- **The input**:
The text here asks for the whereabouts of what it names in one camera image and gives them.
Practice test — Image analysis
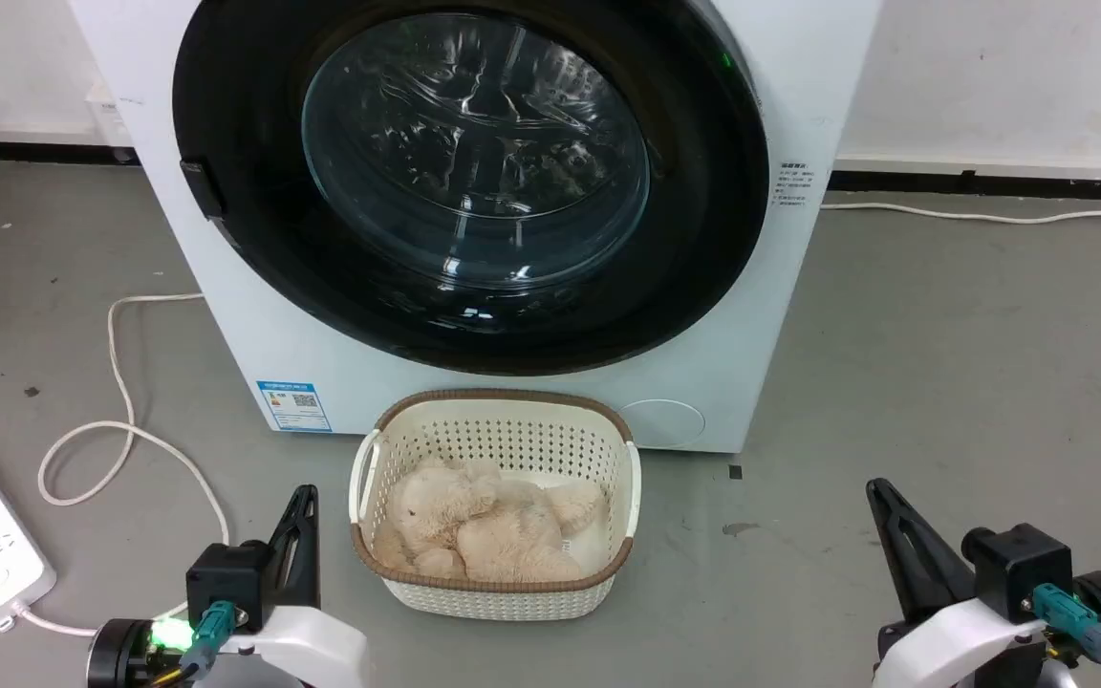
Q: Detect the white power strip cable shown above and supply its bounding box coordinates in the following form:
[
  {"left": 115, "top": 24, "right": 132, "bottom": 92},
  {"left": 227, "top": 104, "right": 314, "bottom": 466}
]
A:
[{"left": 0, "top": 291, "right": 231, "bottom": 639}]

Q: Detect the white front-load washing machine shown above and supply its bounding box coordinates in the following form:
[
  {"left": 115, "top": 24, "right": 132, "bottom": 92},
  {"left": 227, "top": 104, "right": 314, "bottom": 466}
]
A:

- **About this exercise**: Give every line of the records above again, exactly, and omit the pictures.

- **Written solution**:
The text here asks for the whereabouts of what it names in one camera image and gives them.
Practice test — Image analysis
Q: Detect the white power strip cable shown above and supply its bounding box coordinates in the following form:
[
  {"left": 115, "top": 24, "right": 132, "bottom": 92},
  {"left": 227, "top": 104, "right": 314, "bottom": 466}
]
A:
[{"left": 0, "top": 291, "right": 231, "bottom": 639}]

Q: Detect the white front-load washing machine shown above and supply its bounding box coordinates in the following form:
[
  {"left": 115, "top": 24, "right": 132, "bottom": 92},
  {"left": 227, "top": 104, "right": 314, "bottom": 466}
]
A:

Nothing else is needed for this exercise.